**Given information:**
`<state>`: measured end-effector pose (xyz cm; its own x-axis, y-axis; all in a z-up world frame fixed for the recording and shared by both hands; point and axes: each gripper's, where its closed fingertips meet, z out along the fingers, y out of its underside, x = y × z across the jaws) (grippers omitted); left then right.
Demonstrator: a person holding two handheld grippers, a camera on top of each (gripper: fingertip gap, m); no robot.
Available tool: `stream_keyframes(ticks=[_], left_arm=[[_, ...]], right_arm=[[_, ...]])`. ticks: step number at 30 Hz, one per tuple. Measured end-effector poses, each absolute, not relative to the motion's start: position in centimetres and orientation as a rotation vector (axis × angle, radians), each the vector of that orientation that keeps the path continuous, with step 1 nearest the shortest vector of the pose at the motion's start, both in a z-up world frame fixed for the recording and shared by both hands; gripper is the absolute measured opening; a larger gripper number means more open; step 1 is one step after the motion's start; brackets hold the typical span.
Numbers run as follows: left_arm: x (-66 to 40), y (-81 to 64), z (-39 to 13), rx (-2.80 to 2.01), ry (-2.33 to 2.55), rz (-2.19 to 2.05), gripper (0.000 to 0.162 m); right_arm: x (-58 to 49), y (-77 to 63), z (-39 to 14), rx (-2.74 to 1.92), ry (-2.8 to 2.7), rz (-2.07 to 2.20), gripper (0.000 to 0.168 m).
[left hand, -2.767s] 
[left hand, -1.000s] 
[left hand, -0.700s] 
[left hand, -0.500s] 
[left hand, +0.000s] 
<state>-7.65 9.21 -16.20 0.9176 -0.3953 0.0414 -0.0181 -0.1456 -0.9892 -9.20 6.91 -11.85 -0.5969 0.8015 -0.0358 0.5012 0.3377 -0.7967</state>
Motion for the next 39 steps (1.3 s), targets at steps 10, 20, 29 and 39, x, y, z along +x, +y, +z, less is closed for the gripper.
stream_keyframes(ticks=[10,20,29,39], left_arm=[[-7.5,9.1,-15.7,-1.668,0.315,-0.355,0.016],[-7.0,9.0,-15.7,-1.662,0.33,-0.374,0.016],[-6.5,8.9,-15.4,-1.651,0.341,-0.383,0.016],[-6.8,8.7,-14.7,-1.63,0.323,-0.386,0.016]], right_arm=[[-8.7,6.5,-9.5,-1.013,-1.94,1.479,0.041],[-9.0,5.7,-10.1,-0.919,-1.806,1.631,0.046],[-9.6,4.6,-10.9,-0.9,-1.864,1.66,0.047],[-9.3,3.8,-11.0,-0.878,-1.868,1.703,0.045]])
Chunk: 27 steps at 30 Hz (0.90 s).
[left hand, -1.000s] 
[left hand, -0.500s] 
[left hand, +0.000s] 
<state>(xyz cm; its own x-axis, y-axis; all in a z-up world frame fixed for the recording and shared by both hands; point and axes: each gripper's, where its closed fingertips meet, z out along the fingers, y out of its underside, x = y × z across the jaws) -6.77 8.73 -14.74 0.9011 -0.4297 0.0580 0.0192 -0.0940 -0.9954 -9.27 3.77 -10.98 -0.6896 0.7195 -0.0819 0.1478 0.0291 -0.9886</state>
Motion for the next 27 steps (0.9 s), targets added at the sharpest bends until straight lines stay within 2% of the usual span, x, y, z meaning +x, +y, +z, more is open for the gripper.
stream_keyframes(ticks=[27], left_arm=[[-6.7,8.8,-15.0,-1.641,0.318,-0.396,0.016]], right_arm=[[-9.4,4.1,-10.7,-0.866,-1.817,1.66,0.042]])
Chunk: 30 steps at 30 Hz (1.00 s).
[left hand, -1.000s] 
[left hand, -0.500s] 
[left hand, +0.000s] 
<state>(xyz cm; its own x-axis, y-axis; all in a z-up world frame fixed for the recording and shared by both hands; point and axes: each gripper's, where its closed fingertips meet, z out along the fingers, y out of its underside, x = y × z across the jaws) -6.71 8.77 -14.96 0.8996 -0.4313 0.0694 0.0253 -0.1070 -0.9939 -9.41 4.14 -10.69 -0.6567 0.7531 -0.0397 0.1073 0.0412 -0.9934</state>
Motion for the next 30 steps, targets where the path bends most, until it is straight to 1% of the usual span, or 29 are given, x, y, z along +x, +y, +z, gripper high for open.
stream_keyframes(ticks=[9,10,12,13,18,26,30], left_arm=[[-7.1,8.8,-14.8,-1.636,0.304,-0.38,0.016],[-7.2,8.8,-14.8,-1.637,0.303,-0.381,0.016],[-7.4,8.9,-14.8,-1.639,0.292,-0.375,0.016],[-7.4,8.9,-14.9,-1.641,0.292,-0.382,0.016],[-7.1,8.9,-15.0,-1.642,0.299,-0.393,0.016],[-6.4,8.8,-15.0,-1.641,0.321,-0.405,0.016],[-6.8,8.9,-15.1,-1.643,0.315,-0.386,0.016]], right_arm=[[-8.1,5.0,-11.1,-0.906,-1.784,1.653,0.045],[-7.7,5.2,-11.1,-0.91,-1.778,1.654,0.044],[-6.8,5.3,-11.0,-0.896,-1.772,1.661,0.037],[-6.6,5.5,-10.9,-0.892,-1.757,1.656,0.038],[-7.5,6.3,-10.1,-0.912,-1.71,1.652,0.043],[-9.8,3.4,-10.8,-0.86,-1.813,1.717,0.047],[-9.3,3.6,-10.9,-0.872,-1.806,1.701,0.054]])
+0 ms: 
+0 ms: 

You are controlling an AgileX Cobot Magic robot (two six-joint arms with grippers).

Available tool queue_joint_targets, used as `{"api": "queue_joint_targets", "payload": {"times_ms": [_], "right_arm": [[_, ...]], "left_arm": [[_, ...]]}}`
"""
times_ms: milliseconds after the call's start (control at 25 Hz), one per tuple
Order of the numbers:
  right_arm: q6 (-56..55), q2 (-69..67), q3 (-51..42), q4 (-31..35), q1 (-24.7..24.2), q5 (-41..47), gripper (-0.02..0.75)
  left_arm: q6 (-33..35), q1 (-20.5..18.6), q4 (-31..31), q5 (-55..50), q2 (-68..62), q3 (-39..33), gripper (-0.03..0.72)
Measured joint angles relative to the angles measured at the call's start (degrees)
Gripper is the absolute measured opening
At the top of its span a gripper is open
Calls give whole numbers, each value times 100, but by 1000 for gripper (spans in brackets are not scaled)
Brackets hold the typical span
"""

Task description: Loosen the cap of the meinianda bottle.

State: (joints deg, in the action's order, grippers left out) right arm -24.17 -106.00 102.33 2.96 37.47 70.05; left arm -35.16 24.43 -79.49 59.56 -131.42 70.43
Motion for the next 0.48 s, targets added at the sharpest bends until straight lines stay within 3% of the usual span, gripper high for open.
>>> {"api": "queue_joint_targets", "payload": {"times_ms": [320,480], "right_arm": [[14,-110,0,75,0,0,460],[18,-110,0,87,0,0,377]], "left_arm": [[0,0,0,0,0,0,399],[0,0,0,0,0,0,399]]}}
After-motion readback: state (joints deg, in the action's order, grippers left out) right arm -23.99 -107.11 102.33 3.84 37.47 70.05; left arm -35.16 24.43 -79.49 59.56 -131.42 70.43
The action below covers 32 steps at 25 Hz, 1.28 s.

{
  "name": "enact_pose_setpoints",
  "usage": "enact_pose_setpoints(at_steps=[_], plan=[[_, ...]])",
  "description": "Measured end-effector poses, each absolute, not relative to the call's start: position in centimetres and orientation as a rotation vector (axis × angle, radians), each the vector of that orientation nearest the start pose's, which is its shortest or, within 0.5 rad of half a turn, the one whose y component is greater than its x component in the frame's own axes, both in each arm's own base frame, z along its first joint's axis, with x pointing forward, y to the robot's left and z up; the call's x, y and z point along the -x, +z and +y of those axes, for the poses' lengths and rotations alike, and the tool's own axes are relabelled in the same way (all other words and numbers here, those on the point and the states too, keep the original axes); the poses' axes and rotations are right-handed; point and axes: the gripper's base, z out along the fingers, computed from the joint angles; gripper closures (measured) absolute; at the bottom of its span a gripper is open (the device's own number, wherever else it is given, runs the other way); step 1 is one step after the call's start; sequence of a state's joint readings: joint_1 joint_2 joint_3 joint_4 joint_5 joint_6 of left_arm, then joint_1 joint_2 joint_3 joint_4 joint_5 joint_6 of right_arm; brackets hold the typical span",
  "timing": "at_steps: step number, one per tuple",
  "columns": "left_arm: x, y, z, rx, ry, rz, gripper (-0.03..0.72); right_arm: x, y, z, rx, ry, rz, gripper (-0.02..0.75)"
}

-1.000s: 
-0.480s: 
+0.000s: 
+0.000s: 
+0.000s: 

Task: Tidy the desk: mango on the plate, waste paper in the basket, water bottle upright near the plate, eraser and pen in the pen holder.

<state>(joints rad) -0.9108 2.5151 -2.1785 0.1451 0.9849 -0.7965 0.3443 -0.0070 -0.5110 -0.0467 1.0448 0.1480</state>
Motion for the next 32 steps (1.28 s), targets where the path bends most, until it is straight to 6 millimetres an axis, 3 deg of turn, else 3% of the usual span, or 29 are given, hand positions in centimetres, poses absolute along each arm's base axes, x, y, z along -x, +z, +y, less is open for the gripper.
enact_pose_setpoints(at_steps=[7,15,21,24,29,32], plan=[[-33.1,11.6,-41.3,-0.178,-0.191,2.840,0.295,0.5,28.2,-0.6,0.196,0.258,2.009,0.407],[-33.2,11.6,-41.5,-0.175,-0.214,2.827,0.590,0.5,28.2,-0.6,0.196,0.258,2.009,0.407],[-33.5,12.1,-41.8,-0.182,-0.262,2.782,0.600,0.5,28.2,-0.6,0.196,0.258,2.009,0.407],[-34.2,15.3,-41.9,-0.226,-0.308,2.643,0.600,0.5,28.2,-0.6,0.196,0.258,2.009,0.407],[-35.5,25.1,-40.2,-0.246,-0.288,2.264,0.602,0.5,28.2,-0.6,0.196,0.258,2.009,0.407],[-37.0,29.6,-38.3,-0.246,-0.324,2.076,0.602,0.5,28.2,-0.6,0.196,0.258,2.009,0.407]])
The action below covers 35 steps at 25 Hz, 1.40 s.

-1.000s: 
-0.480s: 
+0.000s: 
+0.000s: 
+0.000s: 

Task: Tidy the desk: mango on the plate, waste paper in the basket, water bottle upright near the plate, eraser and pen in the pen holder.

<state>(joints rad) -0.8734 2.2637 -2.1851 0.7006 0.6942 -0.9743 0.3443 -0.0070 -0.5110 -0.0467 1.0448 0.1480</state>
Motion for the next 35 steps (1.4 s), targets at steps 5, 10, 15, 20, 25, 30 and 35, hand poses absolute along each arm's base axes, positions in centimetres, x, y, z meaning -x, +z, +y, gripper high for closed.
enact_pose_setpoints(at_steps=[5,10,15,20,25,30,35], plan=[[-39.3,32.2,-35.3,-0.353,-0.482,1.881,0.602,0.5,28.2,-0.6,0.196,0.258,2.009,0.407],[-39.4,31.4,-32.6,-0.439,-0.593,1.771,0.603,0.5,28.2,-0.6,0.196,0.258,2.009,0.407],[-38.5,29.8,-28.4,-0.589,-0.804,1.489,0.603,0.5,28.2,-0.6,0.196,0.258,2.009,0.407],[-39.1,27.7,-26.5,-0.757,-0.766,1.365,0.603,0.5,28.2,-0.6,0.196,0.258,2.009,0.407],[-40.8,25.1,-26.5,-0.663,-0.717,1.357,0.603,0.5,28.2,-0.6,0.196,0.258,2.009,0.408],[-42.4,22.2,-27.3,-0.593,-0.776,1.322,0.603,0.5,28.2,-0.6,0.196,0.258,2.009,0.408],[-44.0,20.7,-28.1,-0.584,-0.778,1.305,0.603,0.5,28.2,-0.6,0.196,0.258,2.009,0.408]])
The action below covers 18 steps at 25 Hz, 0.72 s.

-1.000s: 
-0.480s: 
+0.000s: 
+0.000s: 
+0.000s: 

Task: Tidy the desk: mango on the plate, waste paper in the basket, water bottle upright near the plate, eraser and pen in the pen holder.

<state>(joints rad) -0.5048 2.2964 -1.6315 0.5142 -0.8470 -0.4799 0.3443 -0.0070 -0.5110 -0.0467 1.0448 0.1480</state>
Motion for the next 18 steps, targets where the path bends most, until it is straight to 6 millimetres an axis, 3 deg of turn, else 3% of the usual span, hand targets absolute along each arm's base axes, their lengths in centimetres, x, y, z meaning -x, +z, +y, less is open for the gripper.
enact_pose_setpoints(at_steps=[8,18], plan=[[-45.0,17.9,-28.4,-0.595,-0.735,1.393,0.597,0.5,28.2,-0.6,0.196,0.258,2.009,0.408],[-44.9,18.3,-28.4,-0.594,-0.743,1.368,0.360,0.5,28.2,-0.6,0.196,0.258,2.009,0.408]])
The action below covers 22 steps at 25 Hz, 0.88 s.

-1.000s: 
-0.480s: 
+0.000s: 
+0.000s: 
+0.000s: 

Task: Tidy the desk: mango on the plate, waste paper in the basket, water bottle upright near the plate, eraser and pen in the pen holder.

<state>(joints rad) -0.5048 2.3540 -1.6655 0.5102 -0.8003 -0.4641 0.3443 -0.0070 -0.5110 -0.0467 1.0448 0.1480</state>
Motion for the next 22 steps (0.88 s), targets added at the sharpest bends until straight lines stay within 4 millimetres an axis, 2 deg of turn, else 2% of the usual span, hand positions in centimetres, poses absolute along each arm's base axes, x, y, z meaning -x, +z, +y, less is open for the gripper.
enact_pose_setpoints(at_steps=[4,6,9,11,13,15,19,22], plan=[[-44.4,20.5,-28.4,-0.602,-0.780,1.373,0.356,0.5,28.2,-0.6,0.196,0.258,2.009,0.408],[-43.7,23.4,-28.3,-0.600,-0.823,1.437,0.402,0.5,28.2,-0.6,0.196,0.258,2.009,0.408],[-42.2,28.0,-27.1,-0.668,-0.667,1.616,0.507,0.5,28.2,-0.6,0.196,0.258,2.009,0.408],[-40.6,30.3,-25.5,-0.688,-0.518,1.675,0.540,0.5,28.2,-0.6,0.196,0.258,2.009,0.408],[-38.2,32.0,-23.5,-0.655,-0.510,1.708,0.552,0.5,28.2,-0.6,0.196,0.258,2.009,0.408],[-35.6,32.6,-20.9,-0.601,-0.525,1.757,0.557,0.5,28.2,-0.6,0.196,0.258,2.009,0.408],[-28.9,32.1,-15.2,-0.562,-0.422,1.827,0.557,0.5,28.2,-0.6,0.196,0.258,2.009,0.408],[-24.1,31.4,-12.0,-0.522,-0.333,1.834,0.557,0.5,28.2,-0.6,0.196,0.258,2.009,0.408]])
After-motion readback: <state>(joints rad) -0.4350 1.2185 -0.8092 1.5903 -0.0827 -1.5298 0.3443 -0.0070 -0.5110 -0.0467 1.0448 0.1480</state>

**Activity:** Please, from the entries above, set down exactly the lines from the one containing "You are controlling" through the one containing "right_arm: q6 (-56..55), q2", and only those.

**Expected answer:**
You are controlling an AgileX Cobot Magic robot (two six-joint arms with grippers).

Available tool queue_joint_targets, used as `{"api": "queue_joint_targets", "payload": {"times_ms": [_], "right_arm": [[_, ...]], "left_arm": [[_, ...]]}}`
"""
times_ms: milliseconds after the call's start (control at 25 Hz), one per tuple
Order of the numbers:
  right_arm: q6 (-56..55), q2 (-69..67), q3 (-51..42), q4 (-31..35), q1 (-24.7..24.2), q5 (-41..47), gripper (-0.02..0.75)

Output for the exercise is complete.